Republicans Weren’t Always Accepting of Mormons

Updated: August 27, 2012 | 10:11 p.m.
August 27, 2012 | 10:09 p.m.

Early GOP foil: Brigham Young (Library of Congress)

The party that on Tuesday will make history by giving its presidential nomination to a Mormon has its own less-uplifting history with the Church of Jesus Christ of Latter-day Saints and its adherents.

For most of its early decades, the GOP was staunchly against Mormons and their efforts to get the Utah territory admitted to the union. Not coincidentally, most Mormons were then Democrats. But even allowing for the raw political calculation that Republicans did not want a new state that would send Democrats to Washington, the vehemence of the Republican opposition was striking.

Much of the battle was over Mormons’ reluctance to give up polygamy. The very first Republican political platform, in 1856, condemned “those twin relics of barbarism—polygamy and slavery.” This was repeated in 1876 along with a demand for the “supremacy of American institutions in all the territories.” In 1884, Republicans bluntly took aim at the church by name, resolving “that it is the duty of Congress to enact such laws as shall promptly and effectually suppress the system of polygamy within our Territories; and divorce the political from the ecclesiastical power of the so-called Mormon church.” It added that the enforcement should be “by the military, if need be.”

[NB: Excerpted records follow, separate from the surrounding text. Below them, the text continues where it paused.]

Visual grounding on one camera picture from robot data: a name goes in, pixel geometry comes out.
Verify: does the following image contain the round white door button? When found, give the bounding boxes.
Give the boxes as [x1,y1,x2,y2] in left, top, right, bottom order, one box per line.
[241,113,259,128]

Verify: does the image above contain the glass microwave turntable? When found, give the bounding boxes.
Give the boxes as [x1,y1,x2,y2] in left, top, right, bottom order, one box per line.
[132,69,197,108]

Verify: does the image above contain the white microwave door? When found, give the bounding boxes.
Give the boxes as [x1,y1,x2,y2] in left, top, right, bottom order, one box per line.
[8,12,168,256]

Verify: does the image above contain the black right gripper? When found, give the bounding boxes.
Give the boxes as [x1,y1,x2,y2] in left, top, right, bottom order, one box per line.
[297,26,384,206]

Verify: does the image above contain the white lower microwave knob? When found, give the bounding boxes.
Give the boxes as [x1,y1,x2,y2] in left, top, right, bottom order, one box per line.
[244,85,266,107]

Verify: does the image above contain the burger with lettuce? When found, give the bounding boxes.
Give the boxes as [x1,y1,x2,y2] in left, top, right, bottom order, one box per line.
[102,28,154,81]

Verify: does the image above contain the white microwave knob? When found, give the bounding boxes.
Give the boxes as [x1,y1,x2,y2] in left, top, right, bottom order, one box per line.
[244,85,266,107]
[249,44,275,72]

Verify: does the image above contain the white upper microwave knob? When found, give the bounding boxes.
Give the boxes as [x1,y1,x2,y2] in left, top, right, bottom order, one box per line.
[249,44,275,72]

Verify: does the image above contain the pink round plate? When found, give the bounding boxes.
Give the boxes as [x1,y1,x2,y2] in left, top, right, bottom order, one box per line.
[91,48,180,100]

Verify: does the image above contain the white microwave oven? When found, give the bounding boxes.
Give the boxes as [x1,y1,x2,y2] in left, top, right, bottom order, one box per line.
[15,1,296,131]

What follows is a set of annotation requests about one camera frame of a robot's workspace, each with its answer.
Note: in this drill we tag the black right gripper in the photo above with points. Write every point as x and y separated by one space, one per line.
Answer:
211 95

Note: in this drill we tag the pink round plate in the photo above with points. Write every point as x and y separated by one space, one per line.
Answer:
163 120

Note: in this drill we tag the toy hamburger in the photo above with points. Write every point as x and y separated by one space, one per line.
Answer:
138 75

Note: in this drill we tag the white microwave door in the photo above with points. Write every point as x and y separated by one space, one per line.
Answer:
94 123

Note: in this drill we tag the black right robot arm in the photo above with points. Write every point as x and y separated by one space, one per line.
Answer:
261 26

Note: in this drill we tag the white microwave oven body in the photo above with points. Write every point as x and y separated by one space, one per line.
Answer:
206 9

It was the first time—and, along with the 1888 Republican platform, the only time—in American history that any Republican or Democratic platform singled out a specific religion for condemnation. It was even more pointed in 1888, when the  party declared, “The political power of the Mormon Church in the Territories as exercised in the past is a menace to free institutions too dangerous to be longer suffered.” It promised legislation “stringent enough to divorce the political from the ecclesiastical power, and thus stamp out the attendant wickedness of polygamy.”

Two years later, the church rejected the practice of polygamy, leading to a softening of the next Republican platform, which stated rather mildly in 1892, “We are opposed to any union of Church and State.” At the same time, Mormon leaders made an effort to recruit more Republicans to further soften the GOP opposition to statehood. It was enough to clear the way for Utah to enter the union as the 45th state in 1896.

Now, 124 years after the party condemned the Mormon church as “a menace” and “too dangerous to be longer suffered,” the Republican Party is nominating for president a great-great-grandson of a church leader of that day and a man who, top aide Eric Fehrnstrom said on Monday, will talk in his acceptance address about his time as a Mormon bishop.